Where an entry holds an image, leave the image out; otherwise reproduce the entry exactly.

* * *

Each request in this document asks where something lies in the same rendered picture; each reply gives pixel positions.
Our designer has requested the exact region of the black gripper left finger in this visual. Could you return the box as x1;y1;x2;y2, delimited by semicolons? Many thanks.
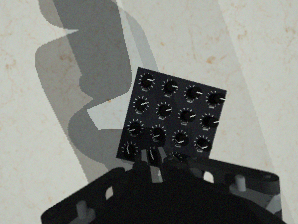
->
41;149;152;224

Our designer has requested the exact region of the black knob box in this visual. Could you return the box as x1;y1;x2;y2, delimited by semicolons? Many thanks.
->
116;67;227;167

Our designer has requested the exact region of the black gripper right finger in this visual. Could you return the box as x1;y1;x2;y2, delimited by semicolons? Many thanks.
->
156;147;282;219

* * *

§ **Result for this exercise**
Each request in this document asks where something lies in the same rendered picture; each reply gives pixel positions.
Our designer has requested the exact region of the black gripper left finger in this visual. Could you return the box as x1;y1;x2;y2, delimited by semicolons? Many thanks.
->
41;149;152;224

Our designer has requested the exact region of the black knob box in this visual. Could you return the box as x1;y1;x2;y2, delimited by semicolons? Many thanks.
->
116;67;227;167

Our designer has requested the exact region of the black gripper right finger in this visual. Could you return the box as x1;y1;x2;y2, delimited by semicolons? Many thanks.
->
156;147;282;219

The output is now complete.